Sarah Johnson - CFO.com US
February 12, 2009

Excerpts:

The knowledge of a company that an external auditor gained from internal auditing lowered the chances of publishing misleading or fraudulent financial results, according to preliminary findings by professors at Brigham Young and Texas A&M universities.

"This evidence supports the prediction associated with the knowledge spillover hypothesis — the idea that external auditors are more effective when performing both internal and external audit services," concluded a paper written by Douglas Prawitt, accounting professor at Brigham Young University, Nathan Sharp, assistant accounting professor at Texas A&M University, and David Wood, a visiting instructor at Brigham Young.

Until now, there's been lots of talk about how much Sarbox — in particular, its internal-control provision — has cost companies, but little analysis of what benefits the law truly achieved, says Prawitt.

"Of all the services external auditors provided before the SOX prohibition, we believe internal audit outsourcing represents the greatest possibility for creating knowledge spillover effects," the academics said in their paper.

Their conclusion doesn't sit well with IIA president Richard Chambers, who cautions that the researchers' scope was very narrow and doesn't delve into the many responsibilities of internal auditors. "They're also looking at operational risks, compliance risks, business and strategic risks," Chambers says.
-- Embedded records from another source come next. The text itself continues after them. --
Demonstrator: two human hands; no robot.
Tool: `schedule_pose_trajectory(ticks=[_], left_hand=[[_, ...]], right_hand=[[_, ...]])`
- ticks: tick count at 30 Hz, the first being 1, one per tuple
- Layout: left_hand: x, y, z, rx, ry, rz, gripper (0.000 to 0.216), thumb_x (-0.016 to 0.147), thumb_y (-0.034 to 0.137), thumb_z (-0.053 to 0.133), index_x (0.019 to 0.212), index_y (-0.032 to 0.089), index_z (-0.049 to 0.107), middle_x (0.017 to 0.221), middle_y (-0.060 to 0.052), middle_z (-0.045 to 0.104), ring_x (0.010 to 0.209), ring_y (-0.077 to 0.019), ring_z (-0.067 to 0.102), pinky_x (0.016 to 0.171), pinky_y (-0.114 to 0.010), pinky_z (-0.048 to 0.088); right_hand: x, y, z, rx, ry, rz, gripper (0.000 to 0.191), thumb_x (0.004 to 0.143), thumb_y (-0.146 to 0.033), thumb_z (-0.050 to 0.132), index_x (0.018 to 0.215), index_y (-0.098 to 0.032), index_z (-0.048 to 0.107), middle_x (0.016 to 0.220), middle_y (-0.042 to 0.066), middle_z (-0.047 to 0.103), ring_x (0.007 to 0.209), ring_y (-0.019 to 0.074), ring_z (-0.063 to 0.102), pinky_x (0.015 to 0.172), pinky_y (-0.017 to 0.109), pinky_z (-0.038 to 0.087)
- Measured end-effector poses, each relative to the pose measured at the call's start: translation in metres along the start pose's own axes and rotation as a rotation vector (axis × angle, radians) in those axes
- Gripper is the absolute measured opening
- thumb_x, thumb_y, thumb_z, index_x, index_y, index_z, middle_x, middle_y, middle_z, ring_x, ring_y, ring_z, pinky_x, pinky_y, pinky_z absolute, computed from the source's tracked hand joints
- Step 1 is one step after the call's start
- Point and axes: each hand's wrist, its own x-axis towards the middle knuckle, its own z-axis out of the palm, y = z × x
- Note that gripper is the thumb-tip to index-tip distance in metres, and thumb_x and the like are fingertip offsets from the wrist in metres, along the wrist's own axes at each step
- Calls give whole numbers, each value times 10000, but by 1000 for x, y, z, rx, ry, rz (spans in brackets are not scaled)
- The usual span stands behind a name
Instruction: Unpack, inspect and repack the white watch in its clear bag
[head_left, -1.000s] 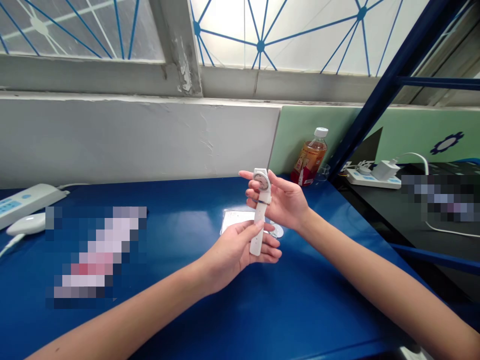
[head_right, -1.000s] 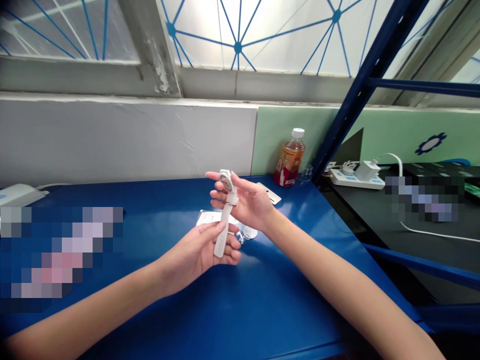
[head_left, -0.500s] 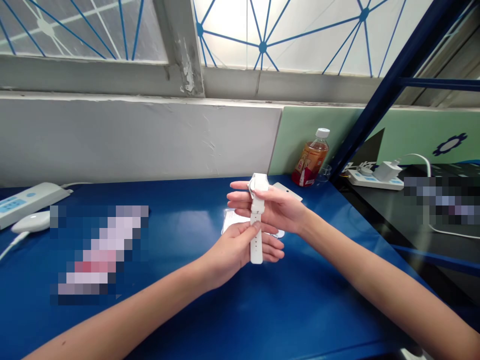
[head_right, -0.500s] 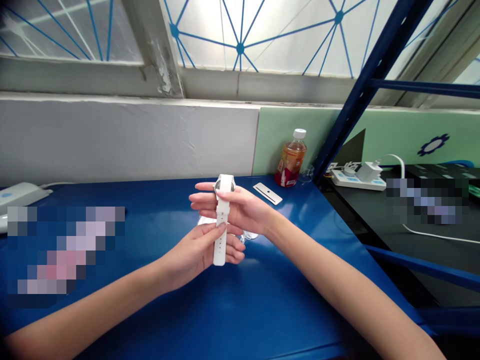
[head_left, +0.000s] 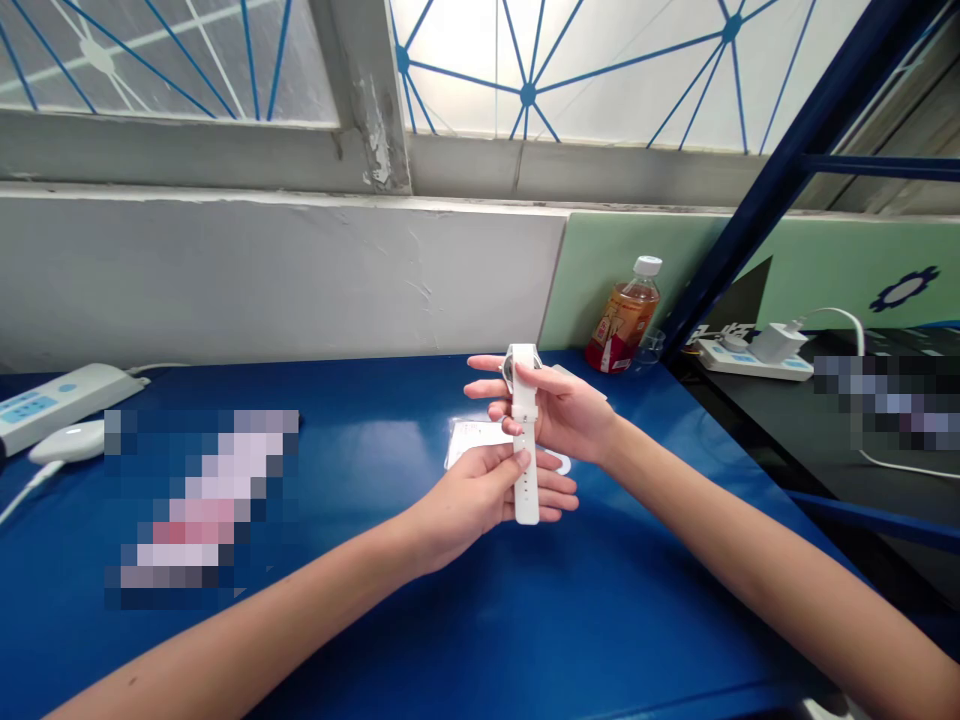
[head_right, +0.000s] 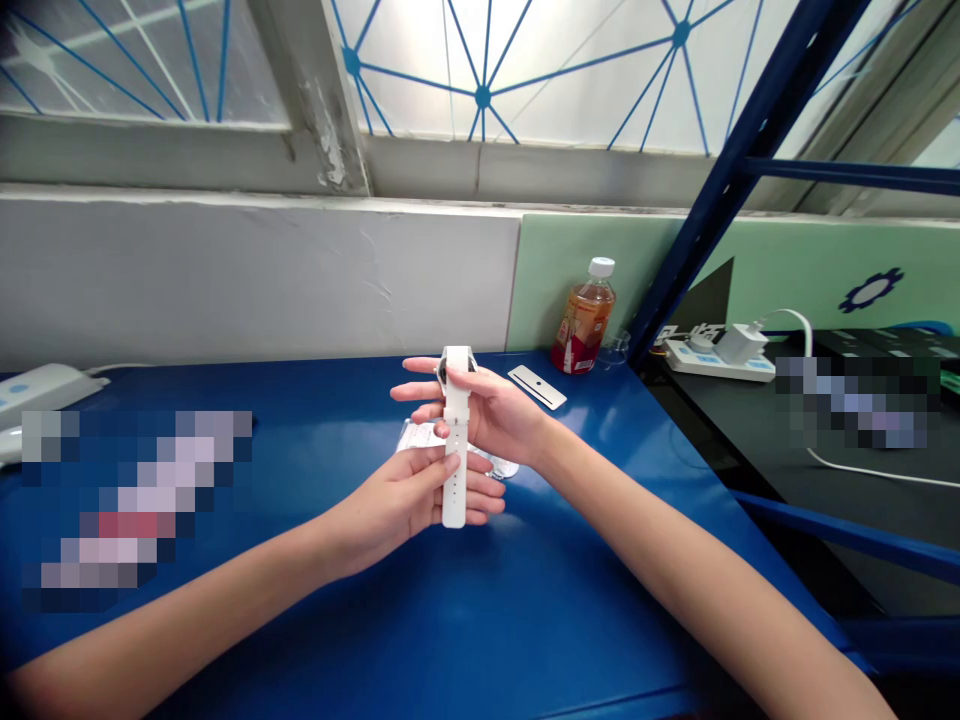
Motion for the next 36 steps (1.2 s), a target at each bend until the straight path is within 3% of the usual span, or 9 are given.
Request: schedule_pose_trajectory(ticks=[5,9,21,27,33,36], left_hand=[[0,2,-1,22,4,10,400,895,416,661,1048,46,666,1034,-230,715,992,-342,698,913,-476,504],[0,3,-2,25,1,12,397,895,421,658,1036,50,672,1042,-231,714,992,-342,699,913,-478,505],[3,2,-4,2,14,11,346,920,376,627,1025,48,661,996,-214,727,904,-293,721,873,-432,528],[3,1,-7,-10,24,-5,330,926,368,600,1025,59,660,960,-199,730,872,-284,719,858,-429,520],[-1,11,-9,-154,-146,32,394,846,293,529,1126,39,641,1047,-213,716,922,-305,701,869,-427,500],[0,9,-10,-90,-61,56,323,863,258,595,1117,64,647,1025,-189,725,908,-284,706,872,-412,505]], right_hand=[[0,-1,3,3,-4,-4,497,1026,-397,235,1257,-135,589,1183,119,699,1102,200,643,953,341,484],[-1,-1,3,-19,20,-4,522,1007,-449,256,1272,-142,584,1206,126,693,1180,221,609,1068,403,390],[-2,-3,3,-12,7,8,552,1004,-481,218,1251,-167,599,1131,101,716,1009,209,673,1010,420,432],[0,0,-2,-39,8,-19,420,1005,-350,312,1237,-171,612,1111,89,711,976,188,665,937,371,478],[4,2,-9,-36,84,-87,398,1024,-320,324,1193,-141,635,1100,95,713,980,171,657,868,312,512],[4,4,-9,-44,121,-100,368,1026,-311,333,1233,-168,602,1104,88,729,1027,183,671,918,339,506]])
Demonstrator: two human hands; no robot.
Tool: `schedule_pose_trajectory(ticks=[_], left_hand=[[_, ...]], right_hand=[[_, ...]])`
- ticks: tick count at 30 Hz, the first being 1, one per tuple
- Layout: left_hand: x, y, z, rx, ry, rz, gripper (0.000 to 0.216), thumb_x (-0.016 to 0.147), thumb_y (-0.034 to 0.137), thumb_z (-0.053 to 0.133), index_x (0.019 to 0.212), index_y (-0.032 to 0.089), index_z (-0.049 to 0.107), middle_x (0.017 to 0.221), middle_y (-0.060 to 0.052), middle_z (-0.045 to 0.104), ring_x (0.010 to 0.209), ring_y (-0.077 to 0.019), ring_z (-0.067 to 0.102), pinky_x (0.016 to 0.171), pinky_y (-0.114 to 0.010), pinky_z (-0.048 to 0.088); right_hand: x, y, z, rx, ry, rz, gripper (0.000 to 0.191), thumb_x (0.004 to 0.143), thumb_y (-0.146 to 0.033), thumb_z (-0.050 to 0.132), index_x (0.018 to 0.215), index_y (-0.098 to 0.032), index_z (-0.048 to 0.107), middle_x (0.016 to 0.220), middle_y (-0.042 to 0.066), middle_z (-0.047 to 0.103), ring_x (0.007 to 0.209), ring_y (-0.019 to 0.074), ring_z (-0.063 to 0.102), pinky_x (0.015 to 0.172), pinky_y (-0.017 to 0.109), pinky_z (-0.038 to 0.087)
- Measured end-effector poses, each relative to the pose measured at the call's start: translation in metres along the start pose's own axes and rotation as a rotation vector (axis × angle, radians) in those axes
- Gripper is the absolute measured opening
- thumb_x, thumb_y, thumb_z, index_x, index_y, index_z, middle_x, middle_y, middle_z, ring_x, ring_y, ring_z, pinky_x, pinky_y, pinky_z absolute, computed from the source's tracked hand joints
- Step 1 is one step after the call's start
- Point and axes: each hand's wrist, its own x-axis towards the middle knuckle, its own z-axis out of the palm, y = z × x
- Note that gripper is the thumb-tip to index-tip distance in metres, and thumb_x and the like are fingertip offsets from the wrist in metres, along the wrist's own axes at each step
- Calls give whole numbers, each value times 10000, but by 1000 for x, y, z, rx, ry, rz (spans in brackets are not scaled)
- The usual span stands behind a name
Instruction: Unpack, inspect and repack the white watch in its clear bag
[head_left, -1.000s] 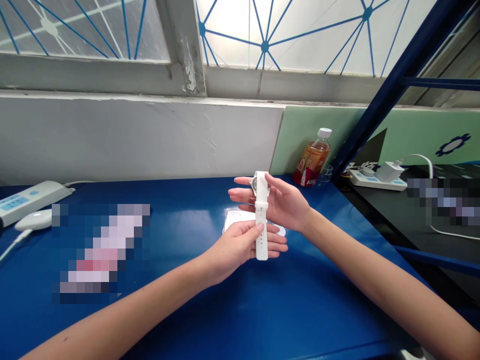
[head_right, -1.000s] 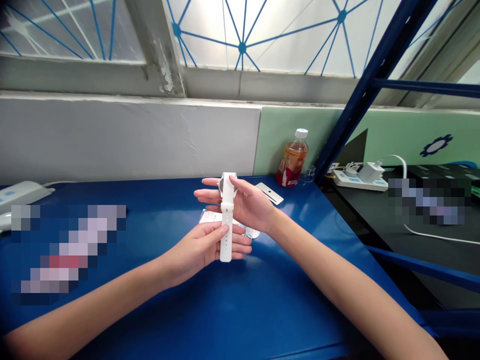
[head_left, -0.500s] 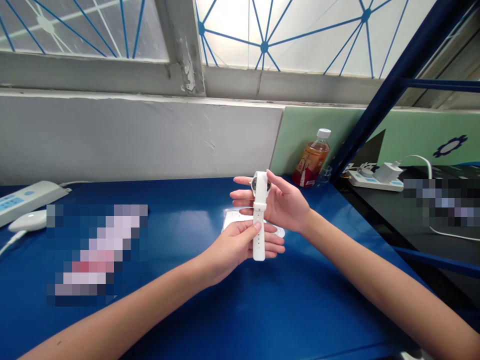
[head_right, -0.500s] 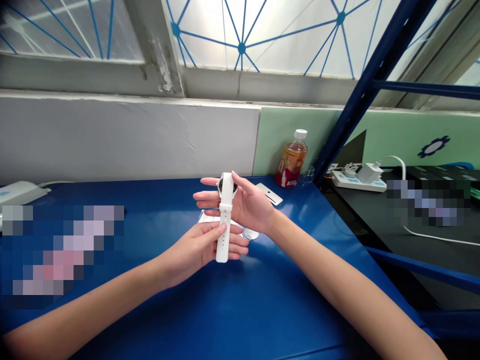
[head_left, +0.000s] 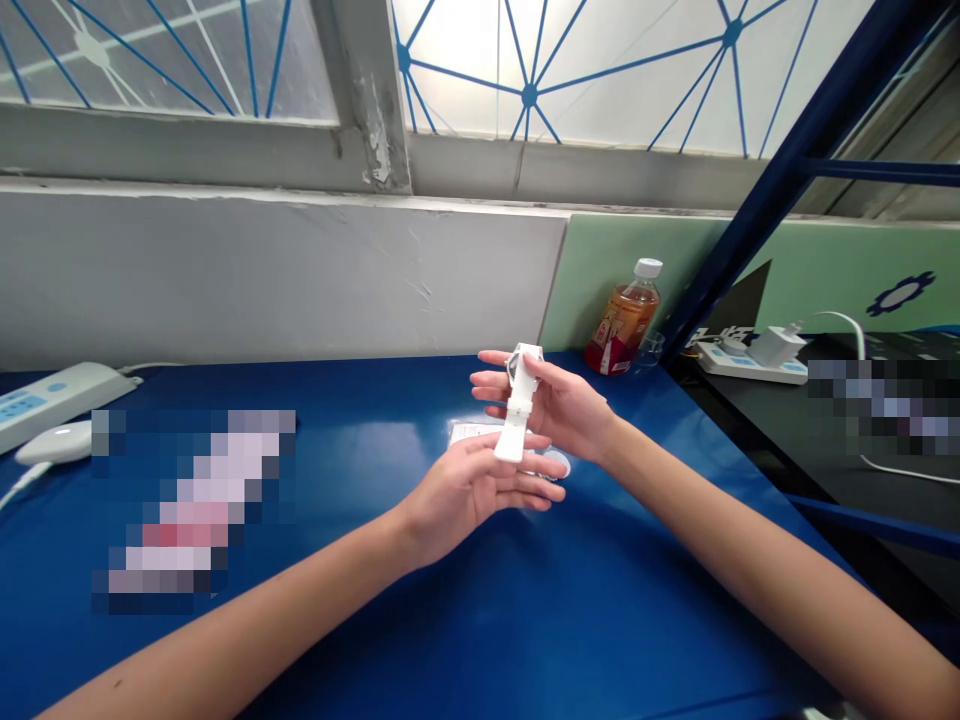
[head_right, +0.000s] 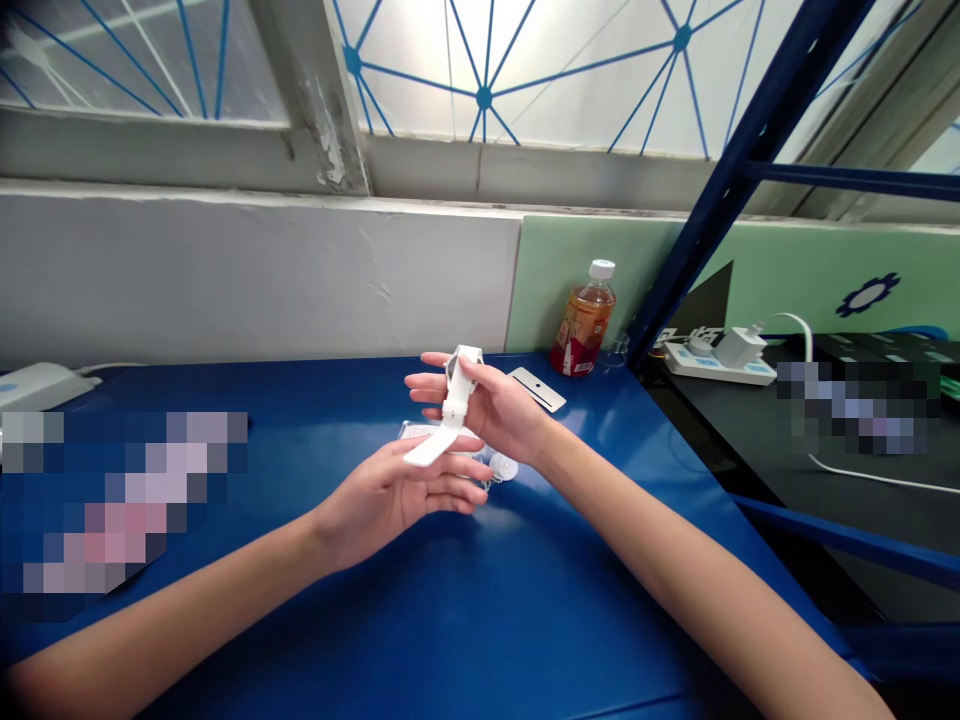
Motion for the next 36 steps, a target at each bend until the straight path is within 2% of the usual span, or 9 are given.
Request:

While external auditors are independent of a company and primarily focused on reviewing financial statements and attesting to internal controls, internal auditors are — in the views of the IIA — ideally working in-house, as part of the business, and their work in helping management test and document internal controls is just one of their many tasks. Internal auditors have the best understanding of any function in a company to know where a company's risks lie, Chambers contends.

Another outcome the researchers are hoping for is that communication between internal and external auditors will improve, which in turn, as their paper implies, could lead to better financial reporting by knowledge sharing. Chambers says the two groups' anxiety over being open with each other in the beginning of Sarbox has waned. "It's important for both parties to be open and receptive to each other," he says. External auditors can gain from internal auditors' knowledge by talking more regularly and informally than some do now, he adds.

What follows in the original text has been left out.